## ACTIVITY
Two lines mark the range in the entries below: the one holding "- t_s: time" and the one holding "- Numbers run". Set down those two and all lines between them, exactly.
*** Begin section ***
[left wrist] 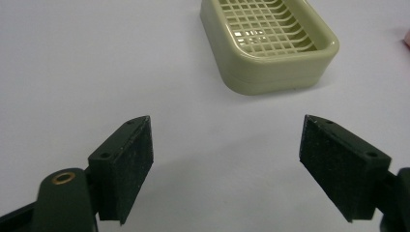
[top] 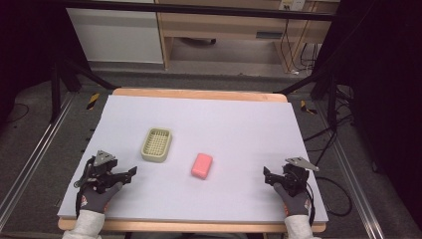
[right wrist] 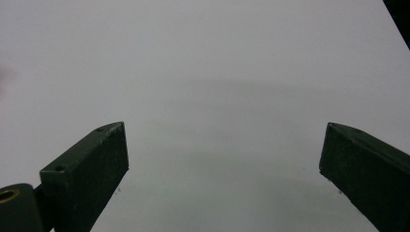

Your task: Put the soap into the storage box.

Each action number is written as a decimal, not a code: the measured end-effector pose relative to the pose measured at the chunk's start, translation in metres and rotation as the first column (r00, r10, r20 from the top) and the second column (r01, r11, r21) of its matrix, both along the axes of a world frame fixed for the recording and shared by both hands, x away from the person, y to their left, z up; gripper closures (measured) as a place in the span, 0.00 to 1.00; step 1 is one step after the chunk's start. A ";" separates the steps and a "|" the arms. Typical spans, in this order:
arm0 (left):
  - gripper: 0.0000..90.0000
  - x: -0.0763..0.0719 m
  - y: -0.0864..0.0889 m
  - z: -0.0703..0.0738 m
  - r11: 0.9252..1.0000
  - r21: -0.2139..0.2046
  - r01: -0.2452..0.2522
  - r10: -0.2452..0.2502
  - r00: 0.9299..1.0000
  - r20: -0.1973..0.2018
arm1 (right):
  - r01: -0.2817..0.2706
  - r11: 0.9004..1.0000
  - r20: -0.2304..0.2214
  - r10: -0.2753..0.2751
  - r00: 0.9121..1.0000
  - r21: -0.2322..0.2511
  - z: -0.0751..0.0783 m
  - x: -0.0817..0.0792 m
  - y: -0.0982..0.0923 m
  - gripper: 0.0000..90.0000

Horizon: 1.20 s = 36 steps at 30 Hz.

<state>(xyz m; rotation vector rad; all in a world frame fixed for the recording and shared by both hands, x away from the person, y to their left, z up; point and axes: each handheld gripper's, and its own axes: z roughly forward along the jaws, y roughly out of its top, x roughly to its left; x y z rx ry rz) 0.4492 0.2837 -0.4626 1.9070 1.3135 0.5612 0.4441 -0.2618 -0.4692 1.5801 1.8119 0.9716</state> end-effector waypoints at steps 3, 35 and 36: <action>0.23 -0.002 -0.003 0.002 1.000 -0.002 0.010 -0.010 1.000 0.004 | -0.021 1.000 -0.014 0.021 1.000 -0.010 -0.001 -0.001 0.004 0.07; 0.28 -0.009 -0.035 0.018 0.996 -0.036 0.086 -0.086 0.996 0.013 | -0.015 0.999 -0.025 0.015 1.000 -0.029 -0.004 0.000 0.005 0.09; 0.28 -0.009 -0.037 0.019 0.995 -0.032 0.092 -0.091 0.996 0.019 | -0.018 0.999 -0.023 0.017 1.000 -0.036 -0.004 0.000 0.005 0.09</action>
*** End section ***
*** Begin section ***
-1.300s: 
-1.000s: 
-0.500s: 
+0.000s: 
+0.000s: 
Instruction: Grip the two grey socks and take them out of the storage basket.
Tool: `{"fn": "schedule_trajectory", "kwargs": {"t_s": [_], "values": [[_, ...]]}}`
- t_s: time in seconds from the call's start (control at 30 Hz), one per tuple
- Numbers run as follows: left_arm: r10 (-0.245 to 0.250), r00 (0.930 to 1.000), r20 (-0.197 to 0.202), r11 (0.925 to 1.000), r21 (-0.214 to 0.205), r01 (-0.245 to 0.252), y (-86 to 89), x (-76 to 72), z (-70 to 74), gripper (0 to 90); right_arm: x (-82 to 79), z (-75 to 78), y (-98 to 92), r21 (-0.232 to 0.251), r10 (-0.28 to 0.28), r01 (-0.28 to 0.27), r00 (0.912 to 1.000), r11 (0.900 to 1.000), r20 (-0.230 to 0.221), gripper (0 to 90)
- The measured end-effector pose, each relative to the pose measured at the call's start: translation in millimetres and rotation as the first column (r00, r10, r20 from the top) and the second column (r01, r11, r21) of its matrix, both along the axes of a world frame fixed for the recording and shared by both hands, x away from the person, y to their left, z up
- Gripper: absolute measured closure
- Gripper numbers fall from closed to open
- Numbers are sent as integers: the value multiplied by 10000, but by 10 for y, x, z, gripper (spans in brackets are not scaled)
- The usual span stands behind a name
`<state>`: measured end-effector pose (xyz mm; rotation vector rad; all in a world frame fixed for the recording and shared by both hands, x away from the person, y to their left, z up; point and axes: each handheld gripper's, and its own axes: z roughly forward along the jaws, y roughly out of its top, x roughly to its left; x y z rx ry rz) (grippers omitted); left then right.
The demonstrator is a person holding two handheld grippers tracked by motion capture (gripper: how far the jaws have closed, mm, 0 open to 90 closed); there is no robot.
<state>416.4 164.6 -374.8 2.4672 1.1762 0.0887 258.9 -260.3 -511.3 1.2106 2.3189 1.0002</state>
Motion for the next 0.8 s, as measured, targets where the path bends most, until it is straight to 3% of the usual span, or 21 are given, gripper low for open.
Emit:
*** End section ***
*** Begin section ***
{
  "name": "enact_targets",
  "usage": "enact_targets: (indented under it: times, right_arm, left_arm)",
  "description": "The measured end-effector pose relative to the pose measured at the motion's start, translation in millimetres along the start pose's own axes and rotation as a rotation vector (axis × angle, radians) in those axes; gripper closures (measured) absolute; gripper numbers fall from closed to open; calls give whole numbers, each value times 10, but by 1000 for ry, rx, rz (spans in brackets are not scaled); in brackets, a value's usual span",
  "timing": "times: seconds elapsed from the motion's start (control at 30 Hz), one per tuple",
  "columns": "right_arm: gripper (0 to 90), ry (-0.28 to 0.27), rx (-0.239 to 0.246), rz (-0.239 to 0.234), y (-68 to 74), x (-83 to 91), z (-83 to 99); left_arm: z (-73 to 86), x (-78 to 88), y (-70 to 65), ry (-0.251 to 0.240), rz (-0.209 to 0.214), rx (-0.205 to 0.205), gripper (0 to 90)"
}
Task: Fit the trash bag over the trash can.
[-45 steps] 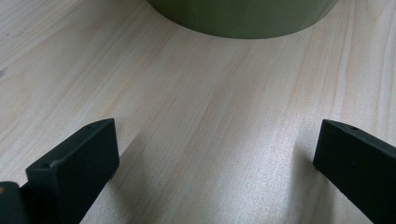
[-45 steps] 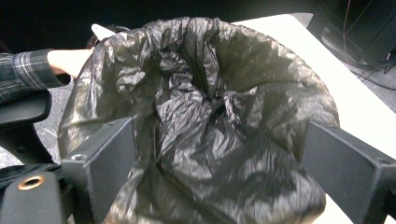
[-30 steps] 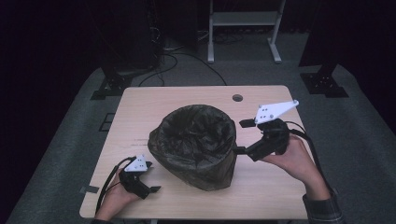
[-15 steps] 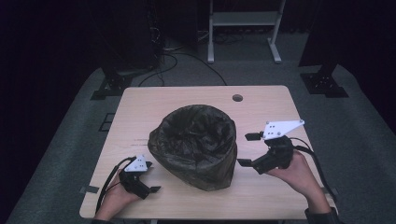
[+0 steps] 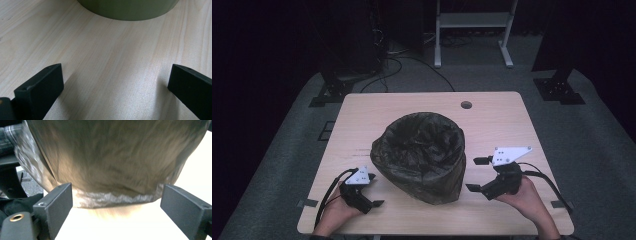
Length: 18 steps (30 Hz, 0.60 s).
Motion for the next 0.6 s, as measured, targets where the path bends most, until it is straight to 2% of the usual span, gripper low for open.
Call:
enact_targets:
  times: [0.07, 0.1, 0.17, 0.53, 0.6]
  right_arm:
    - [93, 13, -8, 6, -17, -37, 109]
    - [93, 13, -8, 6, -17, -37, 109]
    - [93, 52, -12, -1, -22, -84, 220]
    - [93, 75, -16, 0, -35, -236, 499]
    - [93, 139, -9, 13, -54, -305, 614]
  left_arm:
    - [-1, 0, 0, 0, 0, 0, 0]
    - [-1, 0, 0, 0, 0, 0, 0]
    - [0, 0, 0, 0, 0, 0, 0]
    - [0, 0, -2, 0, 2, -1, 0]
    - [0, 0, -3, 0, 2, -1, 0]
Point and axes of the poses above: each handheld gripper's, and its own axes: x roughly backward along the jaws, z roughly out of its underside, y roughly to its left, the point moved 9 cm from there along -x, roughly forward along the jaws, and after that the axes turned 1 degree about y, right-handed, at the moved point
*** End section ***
## YOUR SOLUTION
- t_s: time in seconds from the call's start (control at 30 Hz), one per tuple
- Numbers run as follows: left_arm: r10 (-0.245 to 0.250), r00 (0.930 to 1.000), r20 (-0.197 to 0.202), r11 (0.925 to 1.000), r21 (-0.214 to 0.205), r01 (-0.245 to 0.252), y (-86 to 89), x (-76 to 72), z (-70 to 74), gripper (0 to 90); right_arm: x (-82 to 79), z (-75 to 78), y (-98 to 92), r21 (-0.232 to 0.251), r10 (-0.28 to 0.28), r01 (-0.28 to 0.27), r00 (0.912 to 1.000), r11 (0.900 to 1.000), r20 (-0.230 to 0.221), gripper (0 to 90)

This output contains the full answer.